TL;DR:
- Most STT systems are benchmarked on clean English audio, but production users switch languages mid-sentence, speak with regional accents, and operate in noisy environments.
- Reliable code-switching requires a multilingual ASR architecture that detects language per utterance and maintains context across switches.
- For meeting assistants and CCaaS platforms, async (batch) transcription processes the full audio before output is finalized, which produces better accuracy on code-switched speech than real-time.
Most engineering teams evaluate speech-to-text models on clean English datasets, only to watch their word error rates climb when real users switch languages mid-sentence. The problem is not that multilingual support is missing from vendor documentation. A vendor claiming "100 language support" means nothing if the model drops context the moment a bilingual speaker switches languages in a single breath. When the transcript layer fails, every downstream system fails with it: CRM entries get corrupted, coaching scores become unreliable, and LLM summaries lose the decisions that mattered.
This guide breaks down the technical mechanics of code-switching, how to measure accuracy across languages, and how to build an STT pipeline that holds up in production.
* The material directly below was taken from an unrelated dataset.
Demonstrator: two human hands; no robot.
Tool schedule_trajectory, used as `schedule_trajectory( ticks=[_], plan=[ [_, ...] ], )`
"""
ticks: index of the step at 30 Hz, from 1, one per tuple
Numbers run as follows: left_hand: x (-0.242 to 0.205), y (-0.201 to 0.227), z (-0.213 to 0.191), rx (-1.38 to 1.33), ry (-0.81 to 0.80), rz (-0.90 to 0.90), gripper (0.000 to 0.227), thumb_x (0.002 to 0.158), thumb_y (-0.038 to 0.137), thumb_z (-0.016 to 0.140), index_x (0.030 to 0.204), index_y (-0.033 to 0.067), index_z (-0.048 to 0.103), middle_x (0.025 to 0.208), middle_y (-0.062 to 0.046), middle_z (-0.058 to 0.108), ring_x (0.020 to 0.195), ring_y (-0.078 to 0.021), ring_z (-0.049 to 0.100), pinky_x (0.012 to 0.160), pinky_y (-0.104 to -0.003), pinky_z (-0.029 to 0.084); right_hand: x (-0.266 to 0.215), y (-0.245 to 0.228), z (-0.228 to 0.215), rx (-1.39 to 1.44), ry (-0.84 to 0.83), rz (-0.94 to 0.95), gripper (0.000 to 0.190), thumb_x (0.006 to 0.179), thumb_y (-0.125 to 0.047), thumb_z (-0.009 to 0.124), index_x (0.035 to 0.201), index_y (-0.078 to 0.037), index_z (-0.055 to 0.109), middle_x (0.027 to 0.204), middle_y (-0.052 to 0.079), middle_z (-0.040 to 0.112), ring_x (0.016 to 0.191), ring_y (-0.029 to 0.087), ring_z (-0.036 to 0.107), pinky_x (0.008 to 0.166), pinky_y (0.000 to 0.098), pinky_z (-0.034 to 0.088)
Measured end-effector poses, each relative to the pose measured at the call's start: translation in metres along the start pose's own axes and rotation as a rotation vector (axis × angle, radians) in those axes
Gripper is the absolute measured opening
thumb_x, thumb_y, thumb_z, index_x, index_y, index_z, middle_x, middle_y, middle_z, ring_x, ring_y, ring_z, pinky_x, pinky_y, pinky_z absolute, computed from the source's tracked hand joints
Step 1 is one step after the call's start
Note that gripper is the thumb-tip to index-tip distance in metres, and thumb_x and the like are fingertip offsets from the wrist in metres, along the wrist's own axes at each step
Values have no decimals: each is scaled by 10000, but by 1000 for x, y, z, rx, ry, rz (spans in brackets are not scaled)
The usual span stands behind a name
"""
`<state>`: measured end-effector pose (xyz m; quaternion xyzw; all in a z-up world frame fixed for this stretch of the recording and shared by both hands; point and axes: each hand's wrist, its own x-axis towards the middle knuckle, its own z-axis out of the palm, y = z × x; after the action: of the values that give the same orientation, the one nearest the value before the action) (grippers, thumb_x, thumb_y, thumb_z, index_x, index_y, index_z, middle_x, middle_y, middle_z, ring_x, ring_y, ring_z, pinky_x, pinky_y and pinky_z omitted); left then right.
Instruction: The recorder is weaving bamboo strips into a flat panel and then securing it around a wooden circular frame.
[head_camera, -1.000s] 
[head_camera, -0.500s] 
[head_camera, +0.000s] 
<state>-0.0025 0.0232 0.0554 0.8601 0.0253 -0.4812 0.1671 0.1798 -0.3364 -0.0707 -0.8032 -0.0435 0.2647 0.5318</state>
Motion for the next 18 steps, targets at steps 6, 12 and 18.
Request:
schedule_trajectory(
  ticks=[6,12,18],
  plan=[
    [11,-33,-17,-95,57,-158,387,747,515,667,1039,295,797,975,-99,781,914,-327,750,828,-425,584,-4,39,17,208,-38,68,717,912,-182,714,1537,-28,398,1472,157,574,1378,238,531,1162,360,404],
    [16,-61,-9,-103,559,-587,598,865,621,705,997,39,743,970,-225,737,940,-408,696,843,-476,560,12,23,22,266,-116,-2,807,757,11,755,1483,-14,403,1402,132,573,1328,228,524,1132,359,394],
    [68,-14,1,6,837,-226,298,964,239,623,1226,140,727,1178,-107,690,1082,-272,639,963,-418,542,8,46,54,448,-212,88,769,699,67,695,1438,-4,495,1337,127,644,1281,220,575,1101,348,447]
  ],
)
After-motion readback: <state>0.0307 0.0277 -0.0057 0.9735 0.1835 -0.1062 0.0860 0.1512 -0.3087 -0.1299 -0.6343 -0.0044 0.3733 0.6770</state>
Code-switching: the STT accuracy blocker
Code-switching is the linguistic phenomenon where speakers alternate between two or more languages within a conversation. For your STT pipeline, it is one of the most common causes of silent accuracy degradation because single-language models struggle to handle it.
Code-switching's form in live STT data
You will encounter code-switching in two main forms in real audio, and both break monolingual ASR pipelines in different ways.
Intra-sentential switching happens within a single sentence, where a speaker starts in one language and finishes in another while adhering to both grammars. The classic example: "La onda is to fight y jambar" (Spanish-English). This is typically the harder case for ASR because the model must handle phonemes that belong to different phonological systems within a continuous utterance.
Inter-sentential switching occurs at sentence boundaries, where a speaker completes a thought in one language and opens the next in another, like "Ani wideili. What happened?" (Assyrian-English). Single-language models treat the second utterance as noise or produce phonetic guesses mapped to the wrong vocabulary.
In production CCaaS environments, bilingual agents and callers switch between languages constantly, often within a single breath rather than at a clean sentence boundary. Research on bilingual speech corpora documents how this switching pattern can systematically degrade monolingual ASR accuracy.
Technical failure modes in single-language models
Monolingual ASR typically produces higher WER on code-switched data compared to clean monolingual audio, with failures clustering into three patterns.
Vocabulary breakdown occurs when characters or phonemes from the second language fall outside the model's token vocabulary, producing [UNK] (unknown) tokens or dropped words.
Hallucination occurs when phonemes from the second language get mapped onto the primary language's vocabulary, producing plausible-looking but wrong text.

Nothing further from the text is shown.